Japan Thursday insisted that Sea Shepherd anti-whaling activists were responsible for a collision between a protest boat and a Japanese whaler, after New Zealand took a neutral stance on the case.
Maritime New Zealand said in an investigative report issued Thursday that there was no evidence either the whaler Shonan Maru II or Sea Shepherd's Ady Gil deliberately caused the January 6 collision in Antarctic waters.
It also said the whaler did not deliberately ram and sink the militant environmental group's hi-tech trimaran during the high-seas confrontation.

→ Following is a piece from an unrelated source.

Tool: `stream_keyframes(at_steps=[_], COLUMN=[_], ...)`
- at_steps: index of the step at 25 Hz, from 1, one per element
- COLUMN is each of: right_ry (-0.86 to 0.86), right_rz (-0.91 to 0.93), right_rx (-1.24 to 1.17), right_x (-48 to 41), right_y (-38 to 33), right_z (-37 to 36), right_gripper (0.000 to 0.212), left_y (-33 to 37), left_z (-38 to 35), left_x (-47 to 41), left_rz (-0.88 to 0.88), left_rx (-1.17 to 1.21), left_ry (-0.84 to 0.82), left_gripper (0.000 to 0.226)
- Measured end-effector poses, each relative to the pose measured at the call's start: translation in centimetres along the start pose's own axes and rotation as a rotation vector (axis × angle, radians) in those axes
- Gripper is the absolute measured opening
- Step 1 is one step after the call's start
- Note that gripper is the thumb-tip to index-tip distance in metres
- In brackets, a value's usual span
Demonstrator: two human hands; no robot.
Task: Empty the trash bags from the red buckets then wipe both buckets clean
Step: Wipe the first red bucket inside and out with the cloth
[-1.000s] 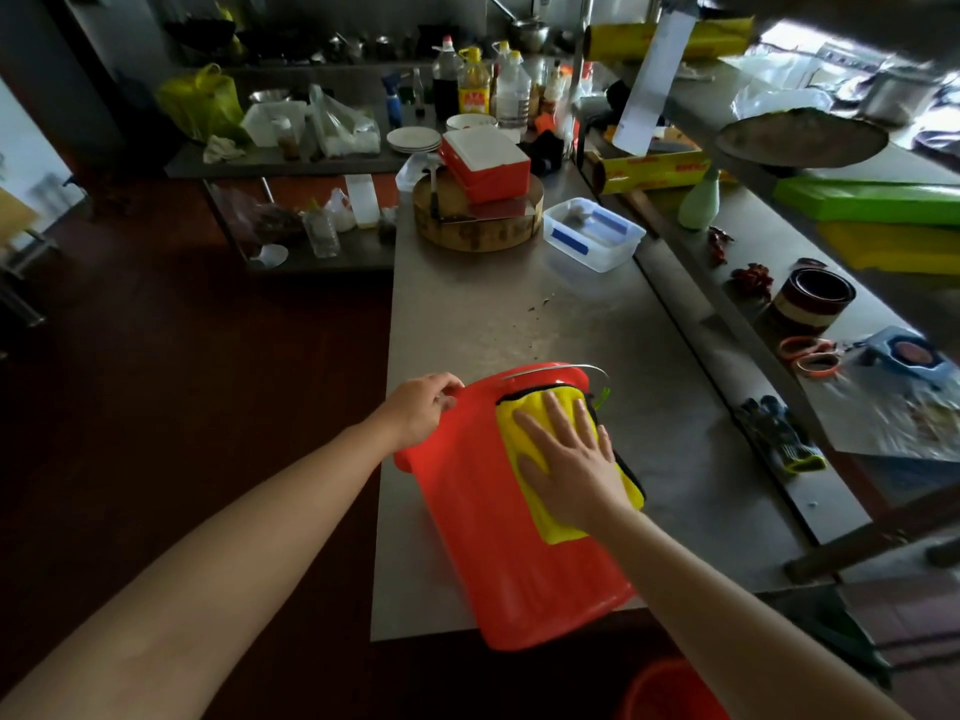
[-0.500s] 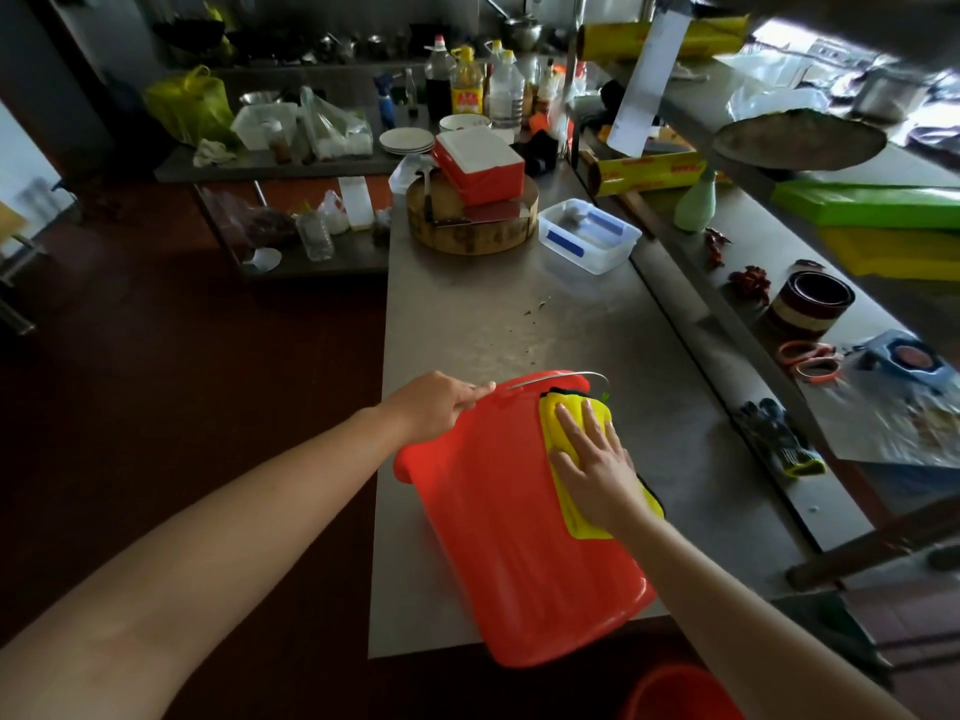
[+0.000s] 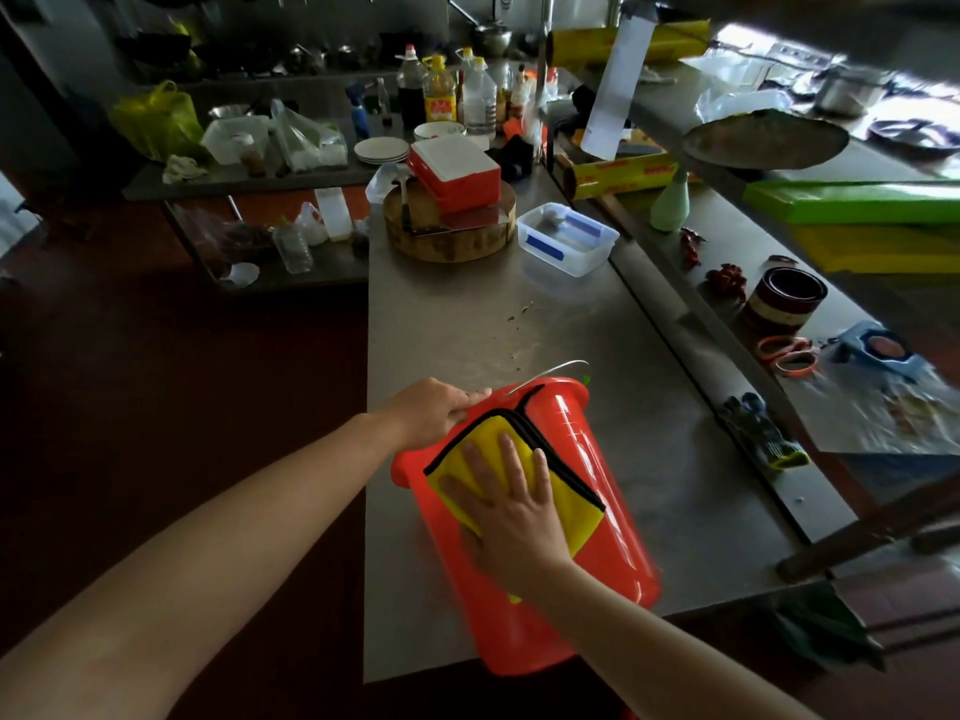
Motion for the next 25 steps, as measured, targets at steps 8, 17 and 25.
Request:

Hours after the report was released in New Zealand, Japan's vice fisheries minister Takashi Shinohara told reporters: "Our position that the blame should be on Sea Shepherd and the Ady Gil, not on us, does not change at all.
"We cannot tolerate such a dangerous act," he said.
Japan has claimed that New Zealand captain Pete Bethune accelerated to put the Ady Gil in the path of the Shonan Maru II, while Sea Shepherd has said the whaler deliberately rammed the vessel, splitting it in two.
The New Zealand inquiry noted that a number of incidents in the weeks before the collision "contributed to a tense operating environment and probable uncertainty over each other's intentions," including an attempt by the Ady Gil to foul the Shonan Maru II's propeller with a mooring line.
"It's difficult for us to evaluate the New Zealand report," said a Japanese fisheries agency official, speaking on condition of anonymity.
"But the collision would never have occurred if they had not come out to commit acts of sabotage."
Japan hunts whales in southern waters around Antarctica, making use of a loophole in a 1986 international moratorium that allows "lethal research".
The annual hunt has resulted in a spate of high-seas confrontations in recent years as conservation groups such as Sea Shepherd and Greenpeace seek to disrupt the Japanese fleet's activities.